Hence, to better elucidate the role of the 3D environment properties on hiPSCs spheroid behavior, porous hydrogels made from alginate/gelatin with customizable mechanical properties were developed, alongside a spheroid induction method. Subsequently, the effect of viscoelastic properties and macrostructure on hiPSCs spheroid growth in a porous environment was then investigated, without the use of growth factors.

2. Materials and Methods

2.1. (Porous) Alginate–Gelatin Hydrogels Preparation

Alginate–Gelatin (AG) hydrogels were prepared by dissolving sodium alginate (120–190 kDa, 39% guluronic acid, 180947-100G, Sigma, St. Louis, MO, USA) and gelatin (40–100 kDa, type B, G9382, Sigma, USA) in DPBS (Dulbecco’s Phosphate Buffered Saline, Thermo Scientific, Waltham, MA, USA). Three formulations were created with a 1:2 ratio of alginate to gelatin: AG-1X (1% w/v alginate, 2% w/v gelatin), AG-3X (3% w/v alginate, 6% w/v gelatin), and AG-5X (5% w/v alginate, 10% w/v gelatin). To prepare each formulation, the respective amounts of sodium alginate and gelatin powders were weighed and placed in a volumetric flask. They were then dissolved in DPBS at room temperature to reach a final volume of 100 mL. The AG blends were maintained at 90 °C for 2 h to ensure complete dissolution of the components and were then subsequently pasteurized. After sterilization, the AG hydrogels were sealed and stored at 4 °C until further experiments.
To introduce porosity in the hydrogels, a liquid–liquid emulsion method was employed [28]. Briefly, a sterile solution of PEG (PolyEthylene Glycol 20 kDa, Sigma, USA) was prepared by dissolving 0.5 g in 1 mL of distilled water (50%, w/v) under mechanical stirring for 30 min. This solution was subsequently added to the AG-nX formulations (n = 1, 3, 5) at a volume ratio of 10%. A 500 µL emulsion was produced by 10 suction-reflow movements of 50 µL in a 1.5 mL eppendorf tube, using a 100 µL positive displacement pipet (MicromanTM, Thermofisher, Franklin, MA, USA) at 15 °C for the AG-1X, 25 °C for the AG-3X and 37 °C for the AG-5X. The resulting porous hydrogel are denoted with an asterisk (AG-nX*) to distinguish them from the dense hydrogel (AG-nX).
For experimentations and characterization, each hydrogel was manually extruded into the well of a 24-well plate. After curing (10 min at 4 °C to allow gelation), a cross-linking solution containing 1% w/v CaCl2 (Sigma, USA) and 1% w/v transglutaminase (Ajinomoto, Chūō, Tokyo, Japan) was applied to the discs for 10 min at 37 °C.
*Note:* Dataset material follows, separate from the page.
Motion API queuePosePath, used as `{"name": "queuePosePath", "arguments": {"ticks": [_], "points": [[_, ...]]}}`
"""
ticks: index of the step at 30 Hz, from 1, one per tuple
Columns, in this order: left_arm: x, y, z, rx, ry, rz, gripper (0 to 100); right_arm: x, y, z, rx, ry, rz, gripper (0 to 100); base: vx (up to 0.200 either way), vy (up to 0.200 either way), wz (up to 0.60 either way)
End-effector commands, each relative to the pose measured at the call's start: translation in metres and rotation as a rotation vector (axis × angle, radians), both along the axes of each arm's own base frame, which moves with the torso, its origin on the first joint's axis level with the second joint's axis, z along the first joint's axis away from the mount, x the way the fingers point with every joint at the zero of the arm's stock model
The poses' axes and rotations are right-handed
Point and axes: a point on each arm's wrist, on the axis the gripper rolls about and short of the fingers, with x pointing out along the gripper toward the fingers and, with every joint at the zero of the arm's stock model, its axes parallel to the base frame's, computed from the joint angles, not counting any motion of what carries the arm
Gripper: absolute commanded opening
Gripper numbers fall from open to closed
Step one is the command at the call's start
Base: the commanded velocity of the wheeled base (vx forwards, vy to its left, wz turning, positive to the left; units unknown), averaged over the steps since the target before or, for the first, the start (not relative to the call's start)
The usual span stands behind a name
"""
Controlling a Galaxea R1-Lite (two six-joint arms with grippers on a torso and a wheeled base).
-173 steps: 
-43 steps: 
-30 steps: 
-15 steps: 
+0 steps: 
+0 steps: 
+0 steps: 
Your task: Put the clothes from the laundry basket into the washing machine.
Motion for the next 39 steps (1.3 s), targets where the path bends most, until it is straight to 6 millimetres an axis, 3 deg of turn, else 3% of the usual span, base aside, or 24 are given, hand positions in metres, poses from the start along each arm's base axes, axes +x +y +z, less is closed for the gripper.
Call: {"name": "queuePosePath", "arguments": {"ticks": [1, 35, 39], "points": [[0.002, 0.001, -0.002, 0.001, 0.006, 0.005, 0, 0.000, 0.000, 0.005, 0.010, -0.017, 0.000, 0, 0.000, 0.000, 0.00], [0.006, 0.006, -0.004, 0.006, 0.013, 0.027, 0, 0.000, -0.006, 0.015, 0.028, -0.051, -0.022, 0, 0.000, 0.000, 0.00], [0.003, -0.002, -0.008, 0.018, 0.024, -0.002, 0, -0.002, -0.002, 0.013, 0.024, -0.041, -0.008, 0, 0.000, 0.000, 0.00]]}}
2.2. Mechanical and Rheological Characterization

Viscoelastic characterization of the hydrogels was performed at 37 °C using a Discovery Hybrid Rheometer (DHR) 2 (TA instruments, New Castle, DE, USA). To determine elastic properties, Young’s modulus was derived through Dynamic Mechanical Analysis (DMA) performed on dense hydrogel discs with a diameter of 40 mm and a thickness of 2 mm.
A second-order Generalized Maxwell (Figure S2a) model was used to determine the storage and loss moduli (E′ and E″, respectively, Figure S2b), which allowed for the calculation of Young’s modulus. The comparison of experimental and calculated data is shown in Figure S2c, and the various model parameters (β, τ and E) are shown in Table S1.
For the investigation of the viscous property, a relaxation test was used [48] to determine τ1/2 and quantify long time relaxation (>15 min). A constant compression stress was applied using a 40 mm-diameter geometry on the hydrogels prepared in the same manner after confirming the linear viscoelastic region (between 20 and 200 Pa) over 1500 s.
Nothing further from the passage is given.